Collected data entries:
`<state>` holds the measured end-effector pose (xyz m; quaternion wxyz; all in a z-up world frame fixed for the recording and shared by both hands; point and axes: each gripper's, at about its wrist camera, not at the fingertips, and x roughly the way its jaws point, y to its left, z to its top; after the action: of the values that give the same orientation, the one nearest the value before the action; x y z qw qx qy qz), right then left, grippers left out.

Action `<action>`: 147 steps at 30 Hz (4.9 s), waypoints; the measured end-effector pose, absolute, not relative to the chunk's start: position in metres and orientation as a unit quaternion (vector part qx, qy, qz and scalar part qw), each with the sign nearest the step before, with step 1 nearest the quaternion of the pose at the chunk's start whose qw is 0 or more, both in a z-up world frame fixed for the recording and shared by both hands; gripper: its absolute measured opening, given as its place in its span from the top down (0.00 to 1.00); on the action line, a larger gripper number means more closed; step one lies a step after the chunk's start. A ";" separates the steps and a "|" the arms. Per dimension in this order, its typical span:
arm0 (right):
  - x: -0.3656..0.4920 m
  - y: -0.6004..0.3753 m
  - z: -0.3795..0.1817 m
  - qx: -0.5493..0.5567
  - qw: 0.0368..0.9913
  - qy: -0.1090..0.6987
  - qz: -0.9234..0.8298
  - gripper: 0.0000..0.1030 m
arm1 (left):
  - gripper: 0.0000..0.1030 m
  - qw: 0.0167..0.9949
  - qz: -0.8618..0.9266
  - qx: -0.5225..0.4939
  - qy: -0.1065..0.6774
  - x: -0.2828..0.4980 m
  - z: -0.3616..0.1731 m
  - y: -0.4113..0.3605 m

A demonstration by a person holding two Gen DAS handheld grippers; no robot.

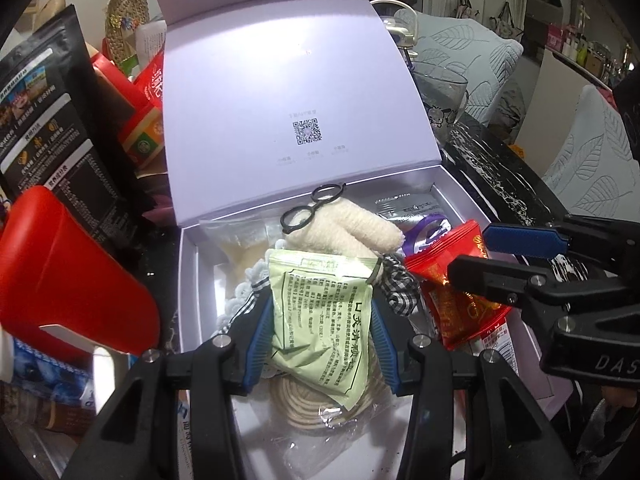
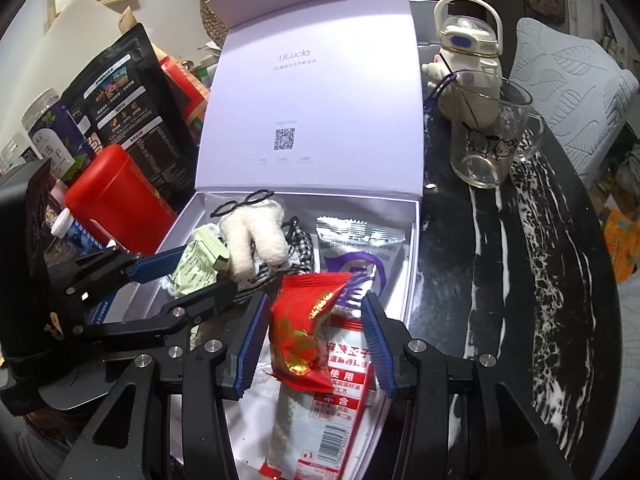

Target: Organize soft objects

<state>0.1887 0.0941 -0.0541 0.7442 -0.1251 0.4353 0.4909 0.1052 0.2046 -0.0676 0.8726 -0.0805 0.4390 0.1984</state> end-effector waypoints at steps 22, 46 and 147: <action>0.169 0.077 -0.020 -0.125 0.764 0.403 0.488 0.55 | 0.23 0.873 0.229 -0.117 0.414 0.082 -0.042 0.210; 0.106 0.027 0.095 -0.119 0.817 0.255 0.503 0.46 | 0.23 0.917 0.287 -0.061 0.270 0.008 0.091 0.171; -0.012 -0.128 0.013 -0.105 0.877 0.261 0.389 0.17 | 0.03 0.935 0.224 -0.076 0.265 -0.108 0.009 0.046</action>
<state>-0.0125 -0.1280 0.0126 0.8772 -0.1046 0.2614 0.3890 -0.1078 0.0456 0.0089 0.9348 -0.0756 0.2649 0.2243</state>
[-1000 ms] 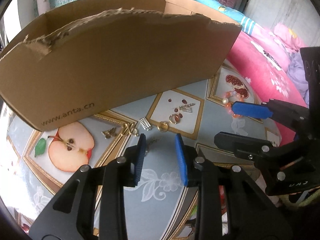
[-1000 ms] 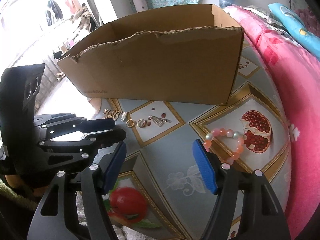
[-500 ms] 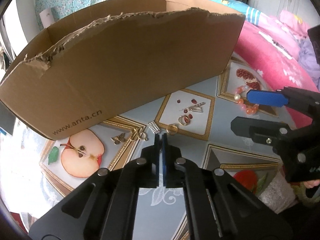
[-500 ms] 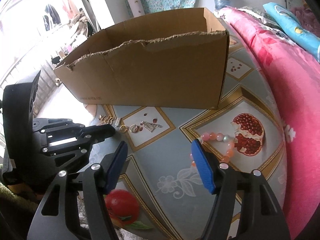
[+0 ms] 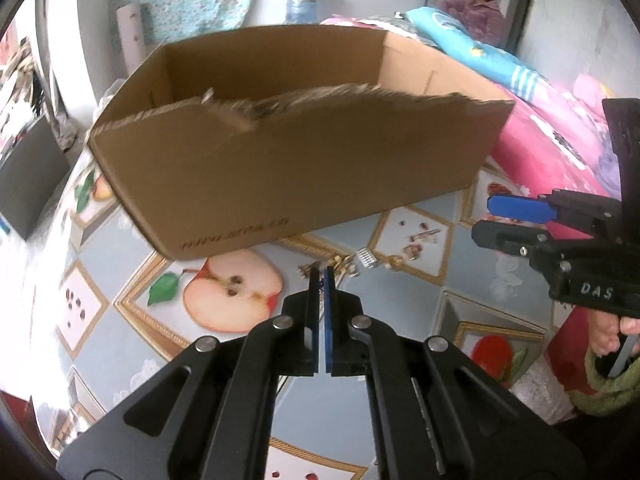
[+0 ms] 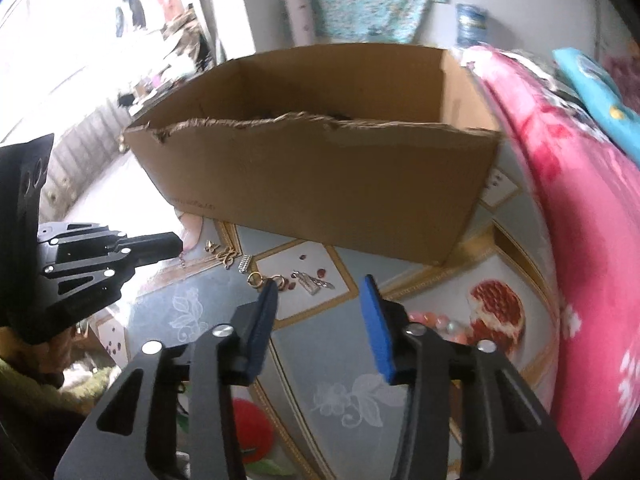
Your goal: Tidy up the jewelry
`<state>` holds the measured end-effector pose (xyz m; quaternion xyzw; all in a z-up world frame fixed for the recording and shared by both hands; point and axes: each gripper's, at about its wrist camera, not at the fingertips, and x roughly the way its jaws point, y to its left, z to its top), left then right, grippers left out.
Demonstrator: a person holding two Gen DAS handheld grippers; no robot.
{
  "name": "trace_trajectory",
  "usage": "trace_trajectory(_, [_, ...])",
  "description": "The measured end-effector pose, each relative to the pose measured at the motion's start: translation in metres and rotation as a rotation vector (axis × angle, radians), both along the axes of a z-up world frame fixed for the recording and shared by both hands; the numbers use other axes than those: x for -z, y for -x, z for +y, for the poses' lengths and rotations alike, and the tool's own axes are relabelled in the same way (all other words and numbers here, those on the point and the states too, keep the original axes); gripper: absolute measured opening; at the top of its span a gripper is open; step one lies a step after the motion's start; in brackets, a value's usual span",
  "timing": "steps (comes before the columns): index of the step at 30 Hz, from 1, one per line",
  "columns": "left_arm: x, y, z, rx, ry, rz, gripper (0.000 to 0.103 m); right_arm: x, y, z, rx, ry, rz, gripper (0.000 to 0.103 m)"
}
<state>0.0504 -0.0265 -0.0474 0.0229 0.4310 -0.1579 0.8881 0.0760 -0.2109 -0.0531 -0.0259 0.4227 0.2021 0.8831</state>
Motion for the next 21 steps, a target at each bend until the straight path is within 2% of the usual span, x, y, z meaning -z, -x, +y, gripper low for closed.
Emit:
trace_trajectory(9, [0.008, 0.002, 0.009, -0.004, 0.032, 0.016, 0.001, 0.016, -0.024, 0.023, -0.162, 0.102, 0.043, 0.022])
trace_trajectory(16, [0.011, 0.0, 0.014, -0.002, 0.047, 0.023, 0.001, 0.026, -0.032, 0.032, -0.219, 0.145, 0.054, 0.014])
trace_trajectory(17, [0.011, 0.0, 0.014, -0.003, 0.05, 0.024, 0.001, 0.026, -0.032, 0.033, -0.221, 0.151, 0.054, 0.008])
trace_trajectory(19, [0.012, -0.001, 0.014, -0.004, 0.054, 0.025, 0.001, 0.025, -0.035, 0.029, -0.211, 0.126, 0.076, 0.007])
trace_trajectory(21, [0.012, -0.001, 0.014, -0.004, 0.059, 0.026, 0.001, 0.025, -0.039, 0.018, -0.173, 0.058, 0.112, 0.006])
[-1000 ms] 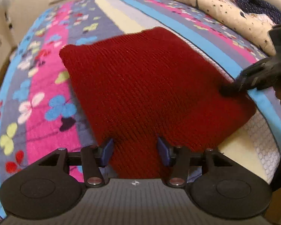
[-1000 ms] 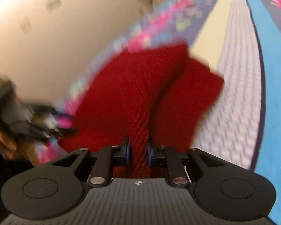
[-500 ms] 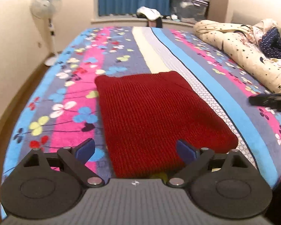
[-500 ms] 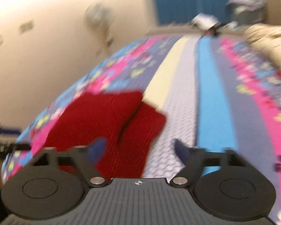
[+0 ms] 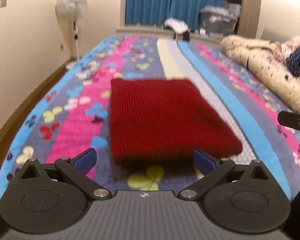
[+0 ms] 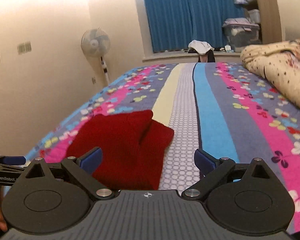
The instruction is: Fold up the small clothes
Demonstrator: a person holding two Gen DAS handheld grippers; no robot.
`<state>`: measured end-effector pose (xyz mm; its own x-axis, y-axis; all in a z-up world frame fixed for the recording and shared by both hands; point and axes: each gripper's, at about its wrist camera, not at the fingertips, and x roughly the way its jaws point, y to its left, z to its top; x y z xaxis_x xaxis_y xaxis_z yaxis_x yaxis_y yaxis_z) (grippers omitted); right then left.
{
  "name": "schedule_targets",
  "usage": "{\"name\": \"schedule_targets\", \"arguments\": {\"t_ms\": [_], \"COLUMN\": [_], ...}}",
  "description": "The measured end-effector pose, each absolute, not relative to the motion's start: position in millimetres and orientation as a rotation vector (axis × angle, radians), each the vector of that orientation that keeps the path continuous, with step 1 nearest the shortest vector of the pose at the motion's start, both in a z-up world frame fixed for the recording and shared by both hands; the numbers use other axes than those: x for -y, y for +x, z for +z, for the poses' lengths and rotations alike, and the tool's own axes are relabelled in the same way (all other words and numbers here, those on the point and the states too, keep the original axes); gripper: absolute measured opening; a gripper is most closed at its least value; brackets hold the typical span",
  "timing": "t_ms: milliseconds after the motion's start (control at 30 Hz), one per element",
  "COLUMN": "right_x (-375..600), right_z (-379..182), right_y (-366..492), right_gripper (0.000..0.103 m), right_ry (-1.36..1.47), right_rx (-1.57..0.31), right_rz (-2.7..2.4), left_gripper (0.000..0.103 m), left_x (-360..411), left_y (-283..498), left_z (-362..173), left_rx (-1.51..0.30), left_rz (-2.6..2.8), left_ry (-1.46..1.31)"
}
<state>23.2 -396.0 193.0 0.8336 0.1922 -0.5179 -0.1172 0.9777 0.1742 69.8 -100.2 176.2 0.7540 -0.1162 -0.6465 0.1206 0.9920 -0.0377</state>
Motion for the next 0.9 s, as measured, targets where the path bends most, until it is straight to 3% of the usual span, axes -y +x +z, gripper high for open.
{"name": "schedule_targets", "arguments": {"t_ms": [300,900], "right_x": [371,367], "right_z": [166,164], "right_y": [58,53], "right_gripper": [0.098,0.098], "right_ry": [0.072,0.055], "right_rx": [-0.675,-0.675], "right_rz": [0.128,0.158], "left_gripper": [0.102,0.102], "left_x": [105,101], "left_y": [83,88], "left_z": [166,162], "left_rx": [-0.770,-0.814], "left_rz": [-0.129,-0.096], "left_ry": [0.007,-0.018]}}
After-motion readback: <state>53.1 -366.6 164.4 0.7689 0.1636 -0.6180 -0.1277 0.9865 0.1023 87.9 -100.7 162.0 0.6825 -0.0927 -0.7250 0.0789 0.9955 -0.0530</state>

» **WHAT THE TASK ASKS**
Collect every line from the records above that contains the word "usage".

» **RESULT**
  "usage": "trace_trajectory(_, [_, ...])",
  "usage": "{\"name\": \"schedule_targets\", \"arguments\": {\"t_ms\": [_], \"COLUMN\": [_], ...}}",

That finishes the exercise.